It is time once again for this column’s coveted Politician of the Year award.
For the last 15 years, I have crowned the politician who — for better or worse — made the biggest impact on American politics that year.
I normally announce my selection after Thanksgiving, to stay a step ahead of Time magazine’s Person of the Year. But this year, my timetable has been moved forward. The champ is now obvious in light of last week’s passage of Proposition 50 in California, the “Election Rigging Response Act.”
The winner of 2025’s Politician of the Year award is Gavin Newsom.

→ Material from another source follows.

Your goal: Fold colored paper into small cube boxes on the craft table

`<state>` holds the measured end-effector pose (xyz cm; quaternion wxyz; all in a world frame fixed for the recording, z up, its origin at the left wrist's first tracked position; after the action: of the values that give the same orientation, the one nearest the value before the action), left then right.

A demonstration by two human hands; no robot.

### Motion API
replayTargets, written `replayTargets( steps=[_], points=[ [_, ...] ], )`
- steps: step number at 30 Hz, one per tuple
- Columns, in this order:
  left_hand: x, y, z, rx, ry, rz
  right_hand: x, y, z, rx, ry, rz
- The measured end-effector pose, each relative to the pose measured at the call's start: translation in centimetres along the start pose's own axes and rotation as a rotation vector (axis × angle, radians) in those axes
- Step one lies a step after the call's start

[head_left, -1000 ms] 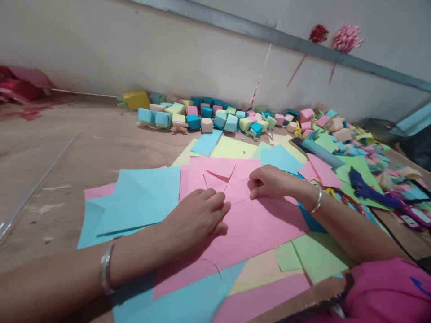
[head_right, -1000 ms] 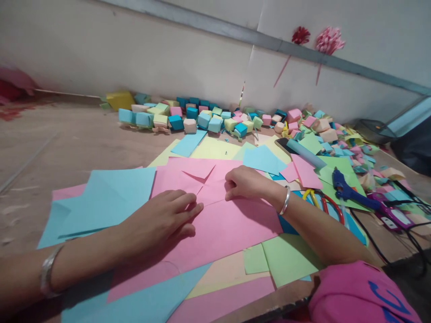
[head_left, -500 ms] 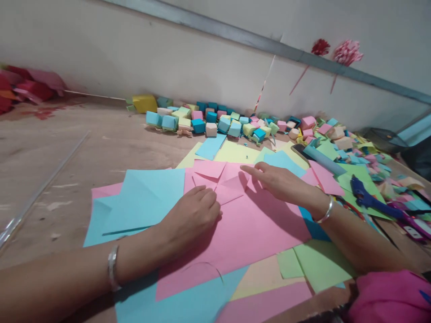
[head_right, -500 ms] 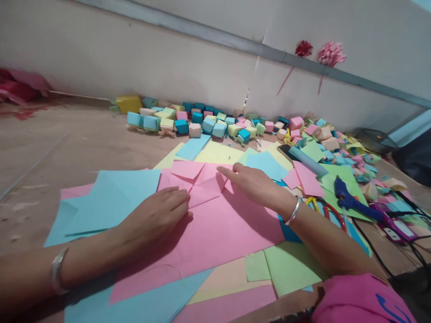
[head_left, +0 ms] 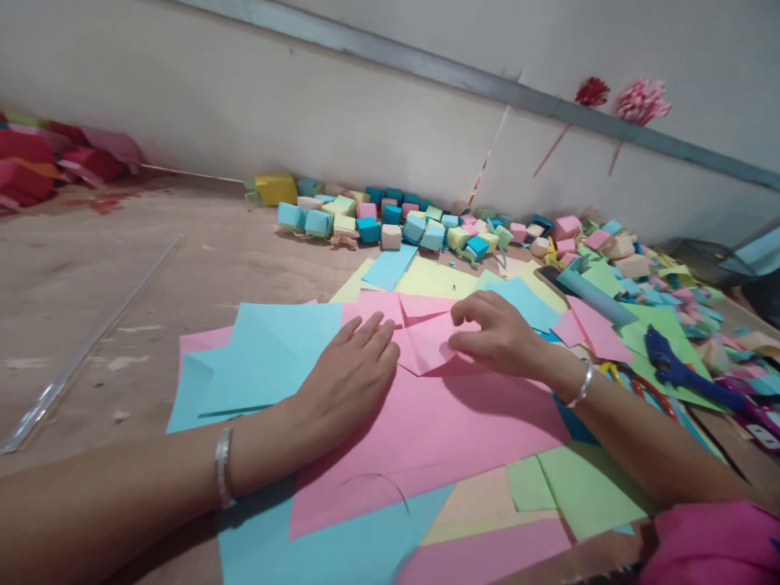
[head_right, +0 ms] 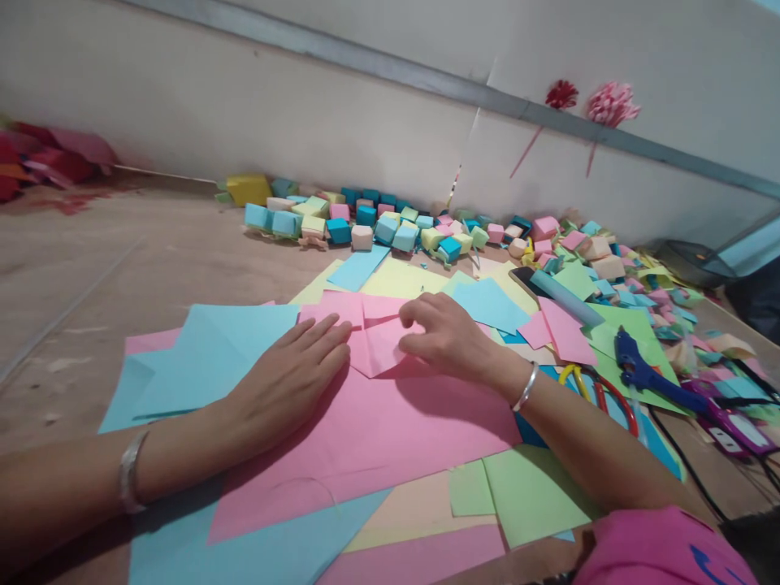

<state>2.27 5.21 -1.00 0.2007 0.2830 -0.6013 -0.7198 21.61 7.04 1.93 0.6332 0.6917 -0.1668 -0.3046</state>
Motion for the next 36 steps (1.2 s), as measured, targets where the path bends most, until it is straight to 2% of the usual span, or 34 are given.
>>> replayTargets(
  steps=[3, 5, 7, 10, 14, 16, 20, 26, 36],
  points=[
    [0.6, 0.1, -0.7, 0.029, -0.005, -0.027, 0.2, 0.4, 2.5, -0.033, 0.216, 0.116],
    [1.1, 0.1, -1.6, 0.095, -0.031, 0.009, 0.1, 0.0, 3.3, -0.086, 0.232, 0.189],
    [1.6, 0.0, -2.5, 0.165, -0.047, 0.05, 0.0, -0.7, 3.1, -0.14, 0.169, 0.205],
    [2.0, 0.0, -3.1, 0.23, -0.049, 0.039, -0.1, -1.4, 1.7, -0.262, 0.061, 0.163],
    [2.0, -0.1, -3.3, 0.216, -0.065, 0.054, 0.0, -1.3, 0.2, -0.494, -0.015, 0.152],
    [2.0, -0.2, -3.3, 0.209, -0.066, 0.053, 0.0, -1.2, -0.1, -0.535, -0.055, 0.129],
    [2.3, -0.7, -3.3, 0.229, -0.069, 0.031, -0.1, -1.9, -0.1, -0.461, -0.178, 0.074],
    [2.6, -1.3, -3.4, 0.201, -0.103, 0.032, -0.1, -3.8, -0.4, -0.356, -0.377, 0.089],
    [3.1, -1.8, -3.4, 0.219, -0.092, 0.026, -0.2, -4.5, -0.2, -0.218, -0.417, 0.102]
  ],
)
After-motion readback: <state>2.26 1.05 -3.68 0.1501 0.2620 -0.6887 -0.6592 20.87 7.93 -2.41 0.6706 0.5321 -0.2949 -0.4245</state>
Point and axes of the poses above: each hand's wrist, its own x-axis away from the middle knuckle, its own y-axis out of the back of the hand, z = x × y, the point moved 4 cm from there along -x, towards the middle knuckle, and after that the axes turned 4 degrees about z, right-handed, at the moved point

The Golden State’s governor gets the prize because he led the way to get the national Democratic Party back on its feet.
Newsom answered the bell after Democrats fell to their knees with self-loathing after their deflating loss to President Trump in 2024. Seeing Republicans grab control of the House, Senate and White House left Democrats on the ropes and depressed.

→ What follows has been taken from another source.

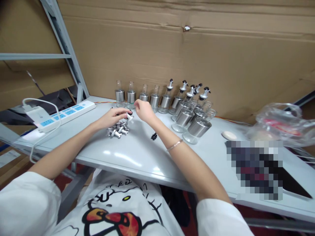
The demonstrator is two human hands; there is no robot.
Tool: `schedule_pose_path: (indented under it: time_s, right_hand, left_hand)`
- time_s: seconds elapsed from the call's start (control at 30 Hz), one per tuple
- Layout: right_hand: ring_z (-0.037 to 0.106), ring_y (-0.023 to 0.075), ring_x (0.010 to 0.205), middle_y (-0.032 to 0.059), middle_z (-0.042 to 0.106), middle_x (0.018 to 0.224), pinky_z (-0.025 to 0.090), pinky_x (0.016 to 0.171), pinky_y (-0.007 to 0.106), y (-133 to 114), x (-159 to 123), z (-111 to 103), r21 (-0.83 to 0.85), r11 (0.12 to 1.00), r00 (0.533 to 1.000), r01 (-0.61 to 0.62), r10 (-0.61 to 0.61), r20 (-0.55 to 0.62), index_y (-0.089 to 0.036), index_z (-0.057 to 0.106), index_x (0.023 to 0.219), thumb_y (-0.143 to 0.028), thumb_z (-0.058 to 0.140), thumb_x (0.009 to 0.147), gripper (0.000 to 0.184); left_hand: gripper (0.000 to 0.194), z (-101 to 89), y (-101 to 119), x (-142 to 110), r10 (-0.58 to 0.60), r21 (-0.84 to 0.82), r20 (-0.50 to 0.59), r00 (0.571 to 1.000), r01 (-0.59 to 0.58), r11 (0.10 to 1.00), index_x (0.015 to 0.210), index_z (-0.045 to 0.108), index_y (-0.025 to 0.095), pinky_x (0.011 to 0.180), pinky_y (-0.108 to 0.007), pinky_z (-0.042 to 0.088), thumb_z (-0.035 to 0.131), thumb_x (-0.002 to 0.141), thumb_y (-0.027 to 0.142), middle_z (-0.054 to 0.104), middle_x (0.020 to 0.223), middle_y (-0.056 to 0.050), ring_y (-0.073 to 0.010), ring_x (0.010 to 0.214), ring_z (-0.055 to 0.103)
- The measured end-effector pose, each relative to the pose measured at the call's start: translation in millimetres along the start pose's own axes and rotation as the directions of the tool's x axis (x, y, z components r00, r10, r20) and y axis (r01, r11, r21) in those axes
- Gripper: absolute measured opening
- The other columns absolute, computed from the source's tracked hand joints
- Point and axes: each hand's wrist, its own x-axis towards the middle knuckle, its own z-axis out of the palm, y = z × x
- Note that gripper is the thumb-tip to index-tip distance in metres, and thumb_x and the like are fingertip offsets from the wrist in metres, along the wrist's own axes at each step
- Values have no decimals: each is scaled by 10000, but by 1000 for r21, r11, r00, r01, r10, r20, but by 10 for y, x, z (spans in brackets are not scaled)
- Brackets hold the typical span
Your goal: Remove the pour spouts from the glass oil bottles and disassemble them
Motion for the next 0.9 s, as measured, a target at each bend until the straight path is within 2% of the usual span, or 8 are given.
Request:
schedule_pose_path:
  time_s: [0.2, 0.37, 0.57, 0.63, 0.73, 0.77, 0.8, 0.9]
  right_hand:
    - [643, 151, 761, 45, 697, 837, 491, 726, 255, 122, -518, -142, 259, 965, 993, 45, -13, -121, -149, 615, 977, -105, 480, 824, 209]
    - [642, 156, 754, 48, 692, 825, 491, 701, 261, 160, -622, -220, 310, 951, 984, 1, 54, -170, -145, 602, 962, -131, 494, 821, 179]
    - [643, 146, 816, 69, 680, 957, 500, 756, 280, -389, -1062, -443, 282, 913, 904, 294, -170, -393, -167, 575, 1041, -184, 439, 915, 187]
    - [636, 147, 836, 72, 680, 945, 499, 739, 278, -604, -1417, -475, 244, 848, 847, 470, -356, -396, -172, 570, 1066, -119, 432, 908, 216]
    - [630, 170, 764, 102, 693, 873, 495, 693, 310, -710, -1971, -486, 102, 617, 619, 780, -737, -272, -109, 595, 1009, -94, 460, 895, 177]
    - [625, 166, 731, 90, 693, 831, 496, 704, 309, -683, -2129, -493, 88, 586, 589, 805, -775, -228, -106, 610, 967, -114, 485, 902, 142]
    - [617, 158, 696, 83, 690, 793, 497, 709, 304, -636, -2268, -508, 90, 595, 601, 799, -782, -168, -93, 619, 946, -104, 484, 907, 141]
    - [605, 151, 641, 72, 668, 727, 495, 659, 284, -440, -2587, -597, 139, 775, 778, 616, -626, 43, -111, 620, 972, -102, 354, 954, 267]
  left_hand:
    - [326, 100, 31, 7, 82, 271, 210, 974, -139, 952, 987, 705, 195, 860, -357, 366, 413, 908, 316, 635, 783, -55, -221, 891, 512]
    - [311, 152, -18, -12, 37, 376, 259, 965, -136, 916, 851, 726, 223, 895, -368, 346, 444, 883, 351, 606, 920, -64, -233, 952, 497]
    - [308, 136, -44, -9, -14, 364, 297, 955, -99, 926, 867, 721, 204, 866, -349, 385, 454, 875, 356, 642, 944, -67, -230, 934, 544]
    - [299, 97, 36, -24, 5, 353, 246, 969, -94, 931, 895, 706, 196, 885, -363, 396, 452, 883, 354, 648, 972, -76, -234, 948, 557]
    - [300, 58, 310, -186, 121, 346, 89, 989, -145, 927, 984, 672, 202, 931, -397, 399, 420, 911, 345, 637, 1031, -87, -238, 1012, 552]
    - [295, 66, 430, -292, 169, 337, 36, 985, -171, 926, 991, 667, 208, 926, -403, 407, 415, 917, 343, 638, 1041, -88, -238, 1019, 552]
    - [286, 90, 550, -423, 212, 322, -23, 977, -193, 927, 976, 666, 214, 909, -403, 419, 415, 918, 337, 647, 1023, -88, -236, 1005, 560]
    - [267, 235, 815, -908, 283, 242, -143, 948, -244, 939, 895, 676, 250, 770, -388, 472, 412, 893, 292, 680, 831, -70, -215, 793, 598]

But Newsom stood up and punched back. In 2025 he mocked Trump with parodies of Trump’s social media memes. Newsom trolled Trump with Trump-style outrageous bragging in all-capital letters on social media.
Here’s one: “FINAL WARNING DONALD TRUMP … STOP CHEATING OR CALIFORNIA WILL REDRAW [CONGRESSIONAL MAPS]. AND GUESS WHO WILL ANNOUNCE IT THIS WEEK? GAVIN NEWSOM (MANY SAY THE MOST LOVED & HANDSOME GOVERNOR).”

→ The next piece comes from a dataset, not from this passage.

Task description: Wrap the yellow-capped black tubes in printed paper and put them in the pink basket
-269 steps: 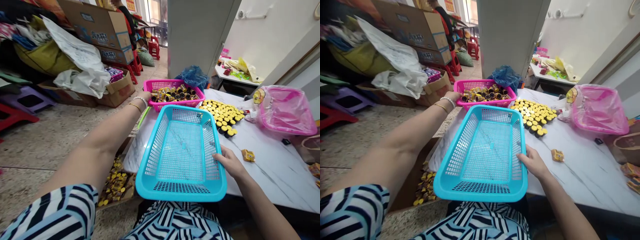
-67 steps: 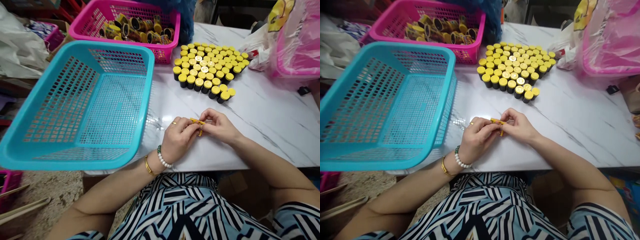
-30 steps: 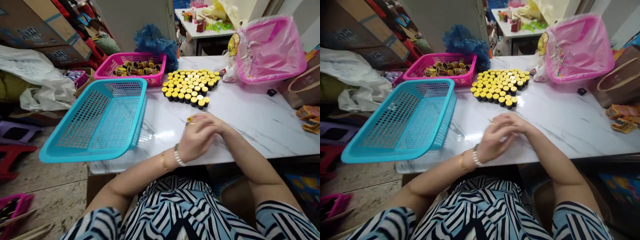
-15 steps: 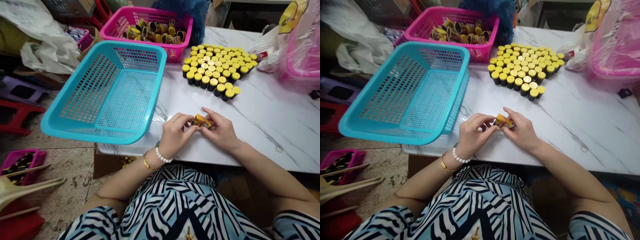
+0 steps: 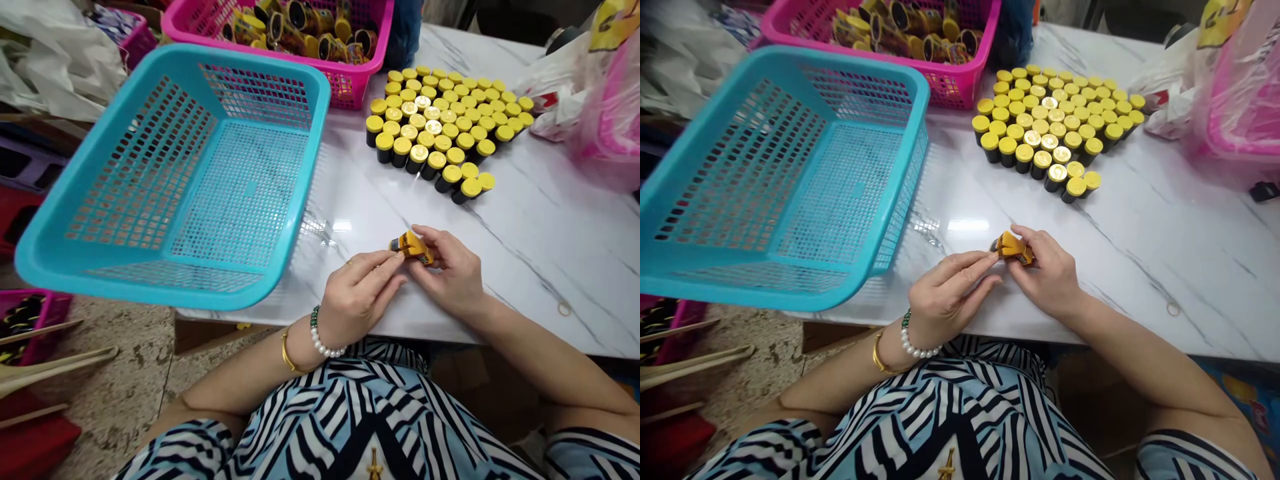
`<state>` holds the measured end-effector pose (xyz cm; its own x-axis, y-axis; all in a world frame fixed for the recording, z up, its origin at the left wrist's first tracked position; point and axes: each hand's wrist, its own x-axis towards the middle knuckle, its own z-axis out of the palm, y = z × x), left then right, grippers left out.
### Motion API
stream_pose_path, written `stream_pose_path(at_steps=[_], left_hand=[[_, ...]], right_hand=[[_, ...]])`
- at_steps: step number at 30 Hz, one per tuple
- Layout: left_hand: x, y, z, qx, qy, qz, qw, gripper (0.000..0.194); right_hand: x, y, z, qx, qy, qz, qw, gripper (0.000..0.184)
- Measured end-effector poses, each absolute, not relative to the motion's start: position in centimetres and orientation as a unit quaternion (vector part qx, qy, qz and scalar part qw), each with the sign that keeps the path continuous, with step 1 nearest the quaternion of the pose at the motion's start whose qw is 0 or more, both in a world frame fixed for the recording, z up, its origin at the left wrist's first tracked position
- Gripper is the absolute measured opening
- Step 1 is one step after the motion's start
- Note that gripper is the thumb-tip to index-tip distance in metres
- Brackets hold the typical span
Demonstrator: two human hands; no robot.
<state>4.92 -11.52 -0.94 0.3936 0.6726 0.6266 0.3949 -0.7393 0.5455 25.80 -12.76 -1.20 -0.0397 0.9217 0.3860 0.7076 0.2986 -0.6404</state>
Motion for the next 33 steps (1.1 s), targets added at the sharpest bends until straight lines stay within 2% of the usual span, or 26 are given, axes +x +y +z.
stream_pose_path(at_steps=[3, 8, 20, 26, 33], left_hand=[[5.0, -11.5, -1.0, 0.821, 0.336, 0.438, 0.143, 0.034], [5.1, -11.4, -0.7, 0.799, 0.353, 0.457, 0.17, 0.02], [5.0, -12.3, -1.2, 0.834, 0.296, 0.461, 0.062, 0.027], [5.6, -11.4, -0.6, 0.778, 0.384, 0.447, 0.219, 0.022], [5.5, -9.6, -0.9, 0.756, 0.409, 0.428, 0.279, 0.007]], right_hand=[[25.8, -12.7, -0.9, -0.568, -0.725, 0.112, 0.373, 0.037], [25.6, -12.7, -0.8, -0.562, -0.731, 0.106, 0.371, 0.037], [25.6, -12.6, -1.0, -0.579, -0.715, 0.108, 0.378, 0.038], [25.6, -12.6, -0.8, -0.548, -0.741, 0.114, 0.37, 0.041], [25.9, -12.6, -0.6, -0.473, -0.8, 0.204, 0.308, 0.074]])
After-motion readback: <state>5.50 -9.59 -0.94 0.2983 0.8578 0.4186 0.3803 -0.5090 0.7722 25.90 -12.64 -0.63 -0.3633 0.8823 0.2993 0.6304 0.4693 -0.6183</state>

But Newsom’s biggest win was persuading voters in his state to counter Trump’s plan to stack the 2026 midterm elections.
Fearing defeat in next year’s midterms, Trump is pushing Republicans to eliminate as many Democratic-leaning districts as possible to improve Republican chances to hold their House majority.
Trump’s use of that devious tactic has led some Republican majority states, notably Texas, to redraw their congressional districts to reduce likely wins for Democrats.
Newsom’s smart response was to pave the way for California to add five new seats that favor Democrats. His referendum was a winner with California voters last week. And it set an example. Virginia Gov.-elect Abigail Spanberger has already voiced support for redrawing her state’s maps to net Democrats three additional seats.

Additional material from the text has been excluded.